The high-level design goal is similar to virtual memory. You can use mmap for this, by mapping the contents of a file in a process’ address space, but if the OS gets a page fault, this blocks the process.

mmap should not be used for DBMS’ if writing
The DBMS can control page flushing better than the OS.

mmap can advise the OS with the following:

madvise: Tell the OS when you are planning on reading certain pages.
mlock: Tells the OS to not swap memory ranges to disk.
msync: Tells the OS to flush memory ranges to disk.

File Storage

The DBMS will write files on disk (normally in some binary fashion). Only the DBMS knows how to decipher their contents. The DBMS’s storage manager is responsible for managing the database’s files.

Database Pages

The DBMS organizes the database across fixed-size blocks called pages. Pages may contain data (metadata, tuples, indexes, etc). Most systems will not mix these types, and some will require that they are self-contained, meaning all information needed to read the page is on the page itself.

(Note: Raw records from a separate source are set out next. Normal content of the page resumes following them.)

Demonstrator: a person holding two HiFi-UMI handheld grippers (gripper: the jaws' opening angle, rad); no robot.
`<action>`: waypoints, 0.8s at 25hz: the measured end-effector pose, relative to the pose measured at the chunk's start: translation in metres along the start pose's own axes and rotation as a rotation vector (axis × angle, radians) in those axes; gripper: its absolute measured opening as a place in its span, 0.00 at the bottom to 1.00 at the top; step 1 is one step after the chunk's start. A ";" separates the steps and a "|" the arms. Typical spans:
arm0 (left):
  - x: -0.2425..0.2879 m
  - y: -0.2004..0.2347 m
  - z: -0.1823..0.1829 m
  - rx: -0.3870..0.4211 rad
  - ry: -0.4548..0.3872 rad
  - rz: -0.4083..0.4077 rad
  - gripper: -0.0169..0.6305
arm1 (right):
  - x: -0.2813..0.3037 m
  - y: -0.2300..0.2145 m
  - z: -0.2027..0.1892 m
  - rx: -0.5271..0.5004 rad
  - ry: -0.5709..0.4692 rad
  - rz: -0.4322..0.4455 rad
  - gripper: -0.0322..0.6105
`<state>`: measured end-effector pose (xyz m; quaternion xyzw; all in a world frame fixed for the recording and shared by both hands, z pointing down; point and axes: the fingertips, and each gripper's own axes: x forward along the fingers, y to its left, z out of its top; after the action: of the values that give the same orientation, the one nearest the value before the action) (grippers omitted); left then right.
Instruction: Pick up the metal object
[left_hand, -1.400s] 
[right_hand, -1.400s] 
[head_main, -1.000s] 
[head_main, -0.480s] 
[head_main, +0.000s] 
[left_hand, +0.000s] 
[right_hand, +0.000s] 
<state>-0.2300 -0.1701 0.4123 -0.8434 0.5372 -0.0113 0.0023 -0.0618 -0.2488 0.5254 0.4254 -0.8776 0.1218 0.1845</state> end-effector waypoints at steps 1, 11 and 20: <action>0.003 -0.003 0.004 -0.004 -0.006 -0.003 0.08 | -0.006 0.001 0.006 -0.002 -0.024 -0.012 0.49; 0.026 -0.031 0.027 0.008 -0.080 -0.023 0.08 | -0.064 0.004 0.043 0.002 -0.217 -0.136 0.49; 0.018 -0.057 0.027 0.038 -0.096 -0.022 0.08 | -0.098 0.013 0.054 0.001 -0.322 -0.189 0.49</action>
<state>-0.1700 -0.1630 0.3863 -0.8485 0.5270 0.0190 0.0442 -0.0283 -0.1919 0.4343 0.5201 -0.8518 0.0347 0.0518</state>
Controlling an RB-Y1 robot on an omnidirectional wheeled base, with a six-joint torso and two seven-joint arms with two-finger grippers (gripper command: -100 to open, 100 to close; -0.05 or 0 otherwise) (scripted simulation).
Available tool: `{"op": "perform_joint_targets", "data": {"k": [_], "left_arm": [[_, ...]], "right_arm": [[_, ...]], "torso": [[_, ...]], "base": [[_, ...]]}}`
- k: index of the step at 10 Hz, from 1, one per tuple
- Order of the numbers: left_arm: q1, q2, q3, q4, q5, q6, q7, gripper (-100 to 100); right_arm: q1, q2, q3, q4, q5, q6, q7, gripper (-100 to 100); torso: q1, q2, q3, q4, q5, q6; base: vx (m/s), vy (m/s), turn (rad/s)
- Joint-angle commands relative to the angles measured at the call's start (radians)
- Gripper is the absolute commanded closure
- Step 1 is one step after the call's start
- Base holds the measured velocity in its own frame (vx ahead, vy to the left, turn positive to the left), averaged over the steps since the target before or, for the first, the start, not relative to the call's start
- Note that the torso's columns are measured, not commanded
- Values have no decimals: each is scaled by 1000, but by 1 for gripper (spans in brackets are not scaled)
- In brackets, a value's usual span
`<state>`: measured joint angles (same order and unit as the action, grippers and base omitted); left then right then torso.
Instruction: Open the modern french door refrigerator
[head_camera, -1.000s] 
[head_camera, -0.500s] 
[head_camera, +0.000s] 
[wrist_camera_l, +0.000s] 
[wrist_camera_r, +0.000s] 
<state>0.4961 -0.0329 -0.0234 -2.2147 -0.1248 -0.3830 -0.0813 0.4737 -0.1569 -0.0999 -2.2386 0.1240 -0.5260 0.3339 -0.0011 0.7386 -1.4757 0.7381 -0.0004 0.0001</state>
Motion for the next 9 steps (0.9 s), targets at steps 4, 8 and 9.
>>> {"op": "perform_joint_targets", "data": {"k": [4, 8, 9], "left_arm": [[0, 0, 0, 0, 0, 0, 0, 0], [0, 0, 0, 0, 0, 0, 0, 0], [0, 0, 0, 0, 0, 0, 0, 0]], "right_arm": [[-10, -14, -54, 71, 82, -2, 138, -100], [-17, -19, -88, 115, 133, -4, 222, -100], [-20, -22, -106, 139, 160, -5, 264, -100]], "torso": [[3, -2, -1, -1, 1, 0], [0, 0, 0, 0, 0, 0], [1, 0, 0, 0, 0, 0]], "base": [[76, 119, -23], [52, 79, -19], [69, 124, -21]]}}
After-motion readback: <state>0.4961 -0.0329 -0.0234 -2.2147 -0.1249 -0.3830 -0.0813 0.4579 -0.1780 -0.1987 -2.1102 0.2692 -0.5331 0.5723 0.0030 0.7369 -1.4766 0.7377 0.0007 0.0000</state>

Each page is given a unique identifier. The DBMS generally has an indirection layer that maps a page id to a file path and offset. The storage manager will turn a page number into a file and offset to find the page.

Most DBMS’ use fixed-size pages to avoid engineering overhead.

There are three types of pages:

Hardware Page (Normally 4KB)
OS Page (Normally 4KB)
Database page (1-16KB).

The storage device generally guarantees atomic writes of hardware pages – if the database’s page size is larger than the hardware’s page size, care needs to be taken to ensure that data gets written out safely, since the program can crash partway through writing a database page to disk.

Database Heap

The database heap can find the location of the page a DBMS wants on disk in a few ways:

Linked List: the header page holds pointers to a list of free pages and a list of data pages. If the DBMS is looking for a specific page, it does a sequential scan on the data page list until it finds the page it is looking for.

Page Directory: The DBMS maintains special pages that track locations of data pages along witht he amount of free space on each page.

Page Layout

Every page includes a header that records metadata about the page’s contents:

Page size
Checksum
DBMS version
Transaction visibility

There are two main ways to laying out data in pages:

Slotted Pages: - The page maps slots to offsets - The header keeps track of the number of used slots and the offset of the starting location of the last used slot and a slot array, which keeps track of the location of the start of each tuple. - To add a tuple, the slot array will grow from the beginning to the end, and the data of the tuples will grow from the end to the beginning. The page is considered full when the slot array and the tuple data meet.

Log-Structured: - Stores records to file of how the database was modified (insert, update, deletes) - To read a record, the DBMS scans the log file backwards and “recreates” the tuple. - Fast writes, potentially slow reads. - Works well on append-only storage, because the DBMS cannot go back and update the data. - To avoid long reads, the DBMS can have indexes to allow it to jump to specific locations in the log, and also compact it.

Tuple Layout

Header: Contains metadata about the tuple. - Visibility information for the DBMS’ concurrency control protocol - Bit Map for NULL values.

Data: Data for attributes - Attributes are stored in the order that you specify them when you create the table. - Most DBMS’s do not allow a tuple to exceed the size of a page.

Unique Identifier: Identifier for tuple - Each tuple has a unique identifier. - Commonly (page_id + offset) - An application cannot rely on these ids to mean anything.